Starting with Thomas’ “somewhat mono-ish” automated rough mixes, Clearmountain says that his role was mostly “adding little delays, including some tape delays, panning things more and expanding the dynamics he had already achieved. One of the things that’s fantastic about that album is it doesn’t just sit there. It jumps out and grabs you. I was totally knocked out by ‘Need You Tonight.’ That was an obvious single, as was ‘New Sensation.’ I remember going to work on the tube [the subway] in the morning and I couldn’t get ‘Need You Tonight’ out of my head. It was a fun time to be in London and working with that band.”
Speaking more generally about the making of the album, Nicholas says, “There was a really good feeling in the studio that this was going to be something big.

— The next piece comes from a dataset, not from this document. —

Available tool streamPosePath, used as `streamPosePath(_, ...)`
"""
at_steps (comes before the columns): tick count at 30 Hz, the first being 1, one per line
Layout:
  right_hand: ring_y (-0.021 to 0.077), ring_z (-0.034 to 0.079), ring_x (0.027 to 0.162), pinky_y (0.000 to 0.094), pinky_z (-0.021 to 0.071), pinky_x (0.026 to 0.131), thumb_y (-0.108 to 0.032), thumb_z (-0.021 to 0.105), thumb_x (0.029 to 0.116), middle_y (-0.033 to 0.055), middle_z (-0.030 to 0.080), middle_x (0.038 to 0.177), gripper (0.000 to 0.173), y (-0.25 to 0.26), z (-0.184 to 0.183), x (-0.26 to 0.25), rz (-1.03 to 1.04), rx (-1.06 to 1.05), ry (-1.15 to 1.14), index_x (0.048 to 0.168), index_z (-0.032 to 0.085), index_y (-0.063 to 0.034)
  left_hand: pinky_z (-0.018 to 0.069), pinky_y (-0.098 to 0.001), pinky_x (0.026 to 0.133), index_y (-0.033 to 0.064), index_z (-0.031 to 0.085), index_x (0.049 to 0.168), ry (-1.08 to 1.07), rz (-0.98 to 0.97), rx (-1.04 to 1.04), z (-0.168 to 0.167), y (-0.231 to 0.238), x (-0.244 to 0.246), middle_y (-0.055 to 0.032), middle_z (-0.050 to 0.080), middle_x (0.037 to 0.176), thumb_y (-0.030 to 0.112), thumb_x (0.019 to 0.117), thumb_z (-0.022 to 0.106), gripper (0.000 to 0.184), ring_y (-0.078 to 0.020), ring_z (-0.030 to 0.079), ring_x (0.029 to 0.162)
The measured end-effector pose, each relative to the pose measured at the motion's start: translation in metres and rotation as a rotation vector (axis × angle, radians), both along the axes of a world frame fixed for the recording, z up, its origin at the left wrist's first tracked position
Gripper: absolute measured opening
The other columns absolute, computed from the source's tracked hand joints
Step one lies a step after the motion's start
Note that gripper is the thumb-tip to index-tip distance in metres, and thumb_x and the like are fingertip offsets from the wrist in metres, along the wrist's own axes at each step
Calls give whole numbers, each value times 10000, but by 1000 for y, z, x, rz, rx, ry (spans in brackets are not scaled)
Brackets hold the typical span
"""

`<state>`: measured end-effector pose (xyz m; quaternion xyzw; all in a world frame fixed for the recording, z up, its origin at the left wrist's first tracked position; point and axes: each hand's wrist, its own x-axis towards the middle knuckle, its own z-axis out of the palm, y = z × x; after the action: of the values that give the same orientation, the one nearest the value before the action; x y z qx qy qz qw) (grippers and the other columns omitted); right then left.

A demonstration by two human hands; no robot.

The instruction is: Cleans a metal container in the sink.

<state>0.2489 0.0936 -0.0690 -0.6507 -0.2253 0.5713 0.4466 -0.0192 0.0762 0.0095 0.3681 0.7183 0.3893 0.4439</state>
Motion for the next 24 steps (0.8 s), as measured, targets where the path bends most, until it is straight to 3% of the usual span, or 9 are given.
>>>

The band had just come off a really successful tour of the U.S. on the back of Listen Like Thieves—which really broke them there—and they were on fire. They were in great form and all the planets were aligned. Chris and I were working well together, the band was happy and it was fun. When you make a record and you have a great time in the studio every day, it comes out on the record.”
“Need You Tonight” hit Number One in the U.S. in the fall of 1987 and was followed by three more Top 10 singles from Kick—“Devil Inside,” “New Sensation” and “Never Tear Us Apart.” The album made it to Number 3, selling more than 6 million copies in the U.S. alone. The 170-date support tour played to more than 3 million people worldwide.
A new, deluxe 25th anniversary Kick box set contains three CDs of music (lot of demos, B-sides, live tracks and remixes); a DVD with promo videos, a making-of documentary and rough “home movie” video tour footage; and a beautiful 80-page hardcover book about the album. There is also a two-CD music-only anniversary set and a limited edition red vinyl release available.